Prior to commencement of training, the parties providing training and the future trainees conclude a contract. If a trainee is aged under 18, the consent of the parents must be obtained in order to conclude the contract. The company training contract is concluded for a fixed term. It ends following completion of the contractually agreed duration of training or when the final examination is passed.

The contract states

  • the precise title of the training occupation,
  • the name and address of the company and of the trainee, the name of the trainer,
  • the point in time when training begins,
  • the duration of training,
  • how many hours the trainee will work,
  • the length of the probationary period (maximum permissible period of four months),
  • the leave entitlement of the Trainee
  • and the amount of the training allowance, i.e. how much the trainee will receive per month.

The amount of remuneration paid must be appropriate. The primary point of reference is the collective wage agreement that applies to the occupation and region. Training advisors at the chambers frequently have so-called tariff lists for this purpose. The employers’ associations and specialist trade unions are also able to provide information on collective wage agreements.The training allowance must be increased for each new year of training.
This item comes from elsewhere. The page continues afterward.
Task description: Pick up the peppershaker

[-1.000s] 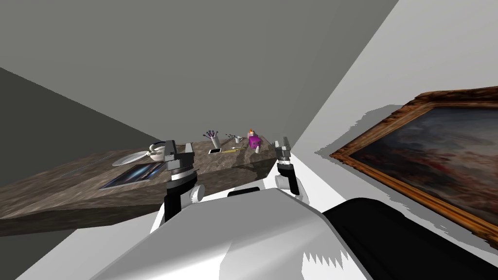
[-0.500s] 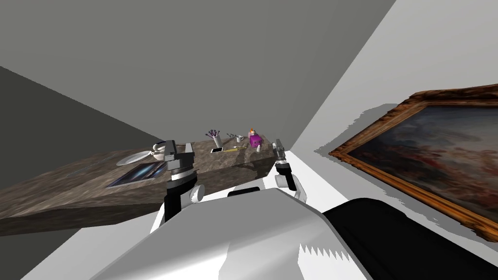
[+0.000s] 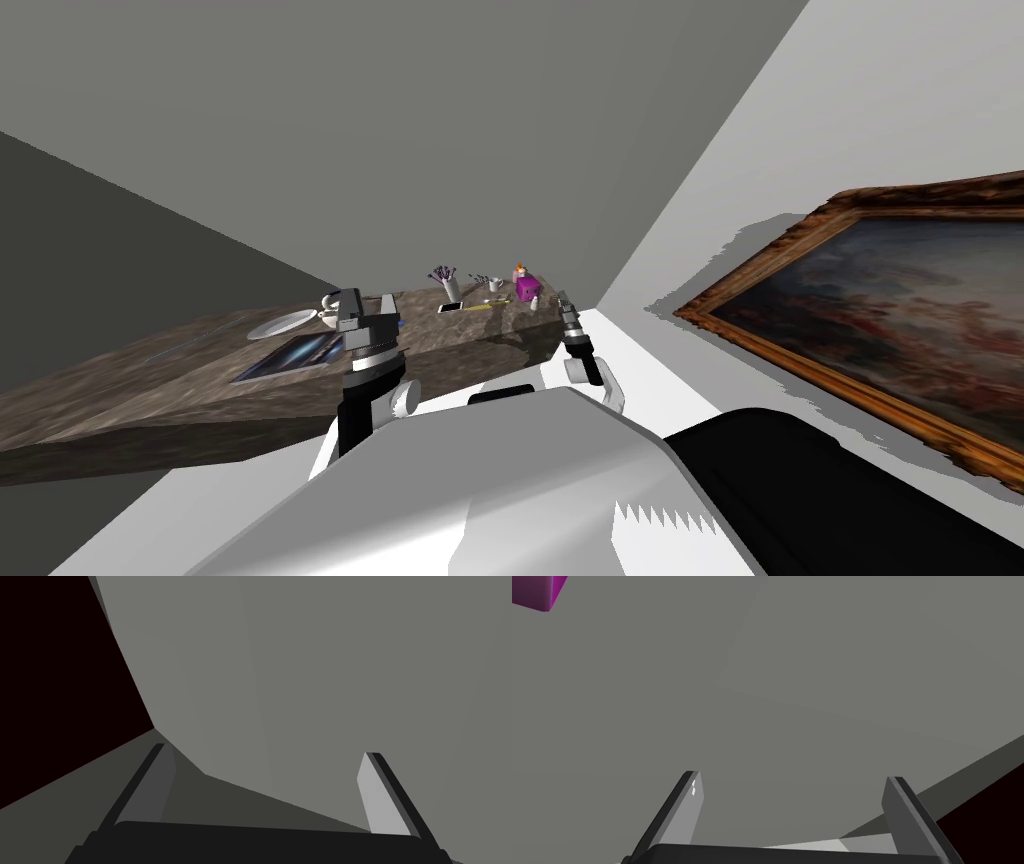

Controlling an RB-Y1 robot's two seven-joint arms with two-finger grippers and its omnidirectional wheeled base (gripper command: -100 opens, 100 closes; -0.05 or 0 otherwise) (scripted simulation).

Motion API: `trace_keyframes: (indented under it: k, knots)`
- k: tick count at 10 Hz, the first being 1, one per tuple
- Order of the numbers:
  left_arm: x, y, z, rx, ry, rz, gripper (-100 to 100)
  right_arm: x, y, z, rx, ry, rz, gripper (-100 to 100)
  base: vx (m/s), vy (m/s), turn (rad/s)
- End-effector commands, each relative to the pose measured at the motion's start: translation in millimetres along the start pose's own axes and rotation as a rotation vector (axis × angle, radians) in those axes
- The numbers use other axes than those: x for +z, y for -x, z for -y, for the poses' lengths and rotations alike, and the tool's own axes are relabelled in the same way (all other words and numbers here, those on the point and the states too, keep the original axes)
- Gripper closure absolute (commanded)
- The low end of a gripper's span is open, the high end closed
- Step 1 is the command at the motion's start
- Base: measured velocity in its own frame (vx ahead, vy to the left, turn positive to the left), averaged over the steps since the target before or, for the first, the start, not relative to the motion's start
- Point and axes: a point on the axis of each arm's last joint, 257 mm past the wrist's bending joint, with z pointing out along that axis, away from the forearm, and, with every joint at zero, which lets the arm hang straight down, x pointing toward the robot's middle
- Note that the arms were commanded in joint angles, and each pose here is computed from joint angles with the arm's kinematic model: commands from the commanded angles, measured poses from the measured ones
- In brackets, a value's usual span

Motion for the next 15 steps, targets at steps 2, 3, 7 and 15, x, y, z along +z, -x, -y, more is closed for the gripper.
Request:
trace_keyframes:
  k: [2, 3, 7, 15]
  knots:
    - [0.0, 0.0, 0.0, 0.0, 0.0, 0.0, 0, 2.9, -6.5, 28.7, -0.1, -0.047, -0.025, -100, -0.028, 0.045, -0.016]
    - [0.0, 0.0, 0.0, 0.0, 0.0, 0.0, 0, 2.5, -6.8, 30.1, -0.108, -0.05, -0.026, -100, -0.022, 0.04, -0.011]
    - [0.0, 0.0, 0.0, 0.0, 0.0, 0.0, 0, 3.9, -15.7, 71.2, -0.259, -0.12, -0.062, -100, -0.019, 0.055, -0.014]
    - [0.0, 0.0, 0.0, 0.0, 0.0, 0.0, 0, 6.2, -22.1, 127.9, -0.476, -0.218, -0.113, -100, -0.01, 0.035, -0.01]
In addition to the training contract, companies are required to draw up a company training plan. This records what trainees should learn during which periods of time. It enables company owners, trainers and trainees to plan which stages of learning need to be integrated into the company work process at which times.

The company submits the training plan to the relevant chamber of commerce and industry or chamber of crafts and trades together with the training contract. The chamber supports and monitors training to ensure that conditions are fulfilled. It also conducts examinations.

Source: Jobstarter


Verbal or written agreement binding a would-be apprentice and the prospective employer.

Source: UNEVOC/NCVER 2009, Global

Within the German dual VET system it is possible to do an apprenticeship on a part-time basis.

Upon a joint application by trainees and training employers, the competent body shall reduce the period of initial training if it is likely that the purpose of training will be achieved in the shorter period. In the event of legitimate interest, the application may also seek a reduction of the daily or weekly hours of training (part-time initial training).